Конечно, он мог жениться на Ксении, сыскал бы этим себе новых сторонников в России, отрекся бы окончательно от дружбы с поляками, тем паче что он и так нарушил почти все данные им обязательства. Папа наверняка скоро анафеме его предаст, иезуиты шлют проклятия: все, на что Димитрий согласился, – это на строительство нескольких школ, а о массовом строительстве соборов и костелов и речи идти не может! Собственно, давая эти обещания, принимая причастие и осеняя себя слева направо католическим крестом, он всегда знал, что лжет, глядя этим людям в глаза. Одним нарушенным словом больше, одним меньше – что значит это для человека, который возложил на себя корону? Не корону – венец терновый! Она была бы легче, если бы он нарушил клятву, данную Марине.
Но вся беда в том, что он знал, знал так же твердо, как то, что лежит сейчас на этой постели, в своем новом дворце, отстроенном в Кремле после победы над Годуновым, знал так же непререкаемо и необъяснимо, как то, что живет и дышит: лишившись Марины, он кончился бы как человек, как мужчина.
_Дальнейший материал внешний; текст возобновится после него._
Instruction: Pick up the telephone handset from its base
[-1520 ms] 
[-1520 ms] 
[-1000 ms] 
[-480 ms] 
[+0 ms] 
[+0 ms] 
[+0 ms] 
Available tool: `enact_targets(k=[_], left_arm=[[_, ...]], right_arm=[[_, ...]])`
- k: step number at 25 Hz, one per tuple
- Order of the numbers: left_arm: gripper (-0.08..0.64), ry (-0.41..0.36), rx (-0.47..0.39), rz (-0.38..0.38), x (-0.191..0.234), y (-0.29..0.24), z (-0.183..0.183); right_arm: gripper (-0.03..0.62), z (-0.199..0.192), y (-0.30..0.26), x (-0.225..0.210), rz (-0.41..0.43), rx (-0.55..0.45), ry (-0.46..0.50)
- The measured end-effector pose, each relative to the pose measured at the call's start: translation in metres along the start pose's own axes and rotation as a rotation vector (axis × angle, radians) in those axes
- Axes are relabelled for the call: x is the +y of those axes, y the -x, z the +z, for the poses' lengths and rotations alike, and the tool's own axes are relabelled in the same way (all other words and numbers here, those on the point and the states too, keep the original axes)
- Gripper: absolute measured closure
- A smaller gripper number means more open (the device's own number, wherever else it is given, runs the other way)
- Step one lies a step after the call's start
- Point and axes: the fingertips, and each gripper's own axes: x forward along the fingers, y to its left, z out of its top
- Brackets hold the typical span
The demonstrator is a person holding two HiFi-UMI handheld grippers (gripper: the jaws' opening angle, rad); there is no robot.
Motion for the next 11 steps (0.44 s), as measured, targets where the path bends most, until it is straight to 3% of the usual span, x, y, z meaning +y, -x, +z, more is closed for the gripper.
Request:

Даже в его неразборчивости, в том, что он не пропускал ни одной юбки, каким-то образом присутствовало страстное, почти болезненное влечение к ней. Он любил только ее. Другими женщинами всего лишь утолял молодой телесный голод.
А Ксенией? Ксенией – тоже всего лишь утолял голод?..
«Прости меня, – подумал он и вдруг почти со страхом ощутил, что слезы навернулись на глаза. – Прости меня…»
Зажмурился, нашарил изгиб тонкого бедра Марины, положил на него руку – и вдруг уснул, сломленный усталостью, весельем, тревогой истекшего дня.
Заснул… и в ту же минуту склонился над ним какой-то старый человек с исхудалым, встревоженным лицом. Бритая голова его была покрыта бархатной скуфейкой [64] .
64
Маленькой шапочкой, обычно из расшитого бархата.